I think it's pretty trivial for Amtrak to compete with an average hotel.

Your ludicrous and inaccurate claim of "two extra days" for Denver-Chicago shows that you haven't looked at the *timetable* lately. You seem quite incapable of comprehension on this issue. If Amtrak is running *on time* (see, there's that issue again), it's two half-days. Two half-days is what you have to burn on the airplane flight too, unless you take the red-eye. *If Amtrak is running on time*.

As for the location of O'Hare, I'm sure some people find it more convenient, just as people living in southeastern Queens find JFK convenient. This isn't the majority of the population in the metro area, though.

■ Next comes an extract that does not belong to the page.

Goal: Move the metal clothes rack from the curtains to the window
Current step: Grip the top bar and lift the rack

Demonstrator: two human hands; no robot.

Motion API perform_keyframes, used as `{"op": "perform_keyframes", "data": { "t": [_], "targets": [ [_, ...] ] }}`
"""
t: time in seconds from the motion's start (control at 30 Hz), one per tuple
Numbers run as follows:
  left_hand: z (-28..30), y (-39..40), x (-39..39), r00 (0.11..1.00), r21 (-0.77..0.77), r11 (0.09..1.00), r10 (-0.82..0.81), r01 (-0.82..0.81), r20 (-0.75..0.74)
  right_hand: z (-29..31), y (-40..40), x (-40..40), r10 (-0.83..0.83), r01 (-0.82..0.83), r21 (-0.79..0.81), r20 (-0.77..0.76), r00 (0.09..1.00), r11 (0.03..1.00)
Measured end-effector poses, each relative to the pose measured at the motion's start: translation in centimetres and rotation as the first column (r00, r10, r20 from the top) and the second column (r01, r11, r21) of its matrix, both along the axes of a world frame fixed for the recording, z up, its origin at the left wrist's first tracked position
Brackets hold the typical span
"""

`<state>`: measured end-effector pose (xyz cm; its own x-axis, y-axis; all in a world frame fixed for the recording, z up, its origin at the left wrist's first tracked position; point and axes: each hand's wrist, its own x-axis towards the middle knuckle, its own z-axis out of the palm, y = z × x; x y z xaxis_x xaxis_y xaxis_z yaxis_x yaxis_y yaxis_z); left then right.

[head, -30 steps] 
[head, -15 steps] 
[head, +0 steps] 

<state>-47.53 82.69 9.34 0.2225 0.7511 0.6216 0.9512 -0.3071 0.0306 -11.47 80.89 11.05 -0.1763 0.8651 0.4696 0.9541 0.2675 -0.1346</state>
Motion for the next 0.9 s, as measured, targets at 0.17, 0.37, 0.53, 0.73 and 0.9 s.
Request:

As for the airlines, I know the airline industry well enough to see the signs of the death spiral. IIRC, the "largest order of passenger cars in American railroad history!" happened during the railroad death spiral as well. Large single orders can be a sign of a lack of regular smaller orders and the compositing of backlogged equipment replacement requirements, and that's what's going on now. We're still in the early days of the spiral. Obviously the nationalized, competition-limited flag carriers of other nations will not have the same problems.

If you will allow me some repetition, the important thing is running the trains on time. Jabbering about "diner" or "sleeper" -- this is just what you provide for trips of particular runtimes. Sleeper service over the right-length trip is as profitable as anything else *in countries where the trains run on time*. Jabbering about "long distance" or "corridor" or "500 miles" or whatever -- silly, arbitrary distinctions.

First, run the trains on time.

Second, make them roughly as fast as driving, for the end to end trip.

All else is, in the broad scheme of things, quite minor. As long as you can't manage to run the trains on time, you have to be very careful about the minor things in order to keep your market... but the core thing is to run the trains on time.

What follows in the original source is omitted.